Tuesday, September 23, 2008

Another experiment

As a way to facilitate discussion on the complexity idea I'd like to see if a blog is a good way to share ideas. So here it is, using the good services of Google, once again.

I come to this through my long-time dissatisfaction with deterministic pop dy models and my conviction that variability is as much a part of natural systems as central tendency. By treating systems as averages with deterministic behaviors plus a random error term we are leaving out, perhaps the most important part of their makeup. I believe the error term is not random, and cannot all be explained by adding more variables or substantially reduced by improving measurement precision and accuracy. As long as we concentrate our science on central tendencies we will be missing what may be the central wellspring conferring resiliency – variability conditioned and shaped through generations of interaction with the natural environment. This is not random variability, it is informed variability, informed by the context of a population's history in a particular place and time. It need not have any formal statistical structure, and probably is not stationary, but constantly tracks environmental changes.

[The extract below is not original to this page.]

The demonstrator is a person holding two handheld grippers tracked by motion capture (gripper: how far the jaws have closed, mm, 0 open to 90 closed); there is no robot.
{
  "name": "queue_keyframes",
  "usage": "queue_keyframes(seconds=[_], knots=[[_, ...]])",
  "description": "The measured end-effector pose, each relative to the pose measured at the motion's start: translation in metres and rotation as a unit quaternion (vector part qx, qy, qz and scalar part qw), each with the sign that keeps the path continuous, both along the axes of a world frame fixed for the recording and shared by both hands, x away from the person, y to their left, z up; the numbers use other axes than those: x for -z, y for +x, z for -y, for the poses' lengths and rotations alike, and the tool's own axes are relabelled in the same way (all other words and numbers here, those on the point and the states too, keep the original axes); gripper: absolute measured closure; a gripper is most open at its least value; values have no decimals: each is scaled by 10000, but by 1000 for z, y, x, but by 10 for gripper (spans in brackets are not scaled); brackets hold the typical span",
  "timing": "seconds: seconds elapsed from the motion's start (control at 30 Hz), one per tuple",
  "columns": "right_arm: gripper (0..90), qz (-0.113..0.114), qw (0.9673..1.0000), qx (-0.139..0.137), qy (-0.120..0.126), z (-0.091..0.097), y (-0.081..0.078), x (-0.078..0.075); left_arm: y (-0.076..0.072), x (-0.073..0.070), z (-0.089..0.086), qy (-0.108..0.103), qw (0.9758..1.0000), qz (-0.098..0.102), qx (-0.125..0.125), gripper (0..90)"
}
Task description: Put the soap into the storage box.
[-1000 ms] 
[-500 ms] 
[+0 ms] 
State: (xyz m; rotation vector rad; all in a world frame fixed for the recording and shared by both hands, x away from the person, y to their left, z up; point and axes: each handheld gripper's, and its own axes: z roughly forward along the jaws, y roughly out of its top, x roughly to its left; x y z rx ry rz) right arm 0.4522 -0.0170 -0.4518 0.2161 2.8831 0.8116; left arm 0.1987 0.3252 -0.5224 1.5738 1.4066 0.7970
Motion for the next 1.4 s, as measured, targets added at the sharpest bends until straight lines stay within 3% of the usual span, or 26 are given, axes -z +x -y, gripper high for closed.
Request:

One difficulty is in arriving at a formal definition of this variability. For starters, I would like to look at George's neural nets and understand (1) how noise in the incoming signal was incorporated. From there we would try to see (2) how the network responded to that noise. These would be analogs to (1) environmental variability and (2) genetic or other response.

Another difficulty is that it is probably impossible to observe or characterize (2) in natural systems. Perhaps we can say “if (2) has certain properties then we expect (some system behavior or response).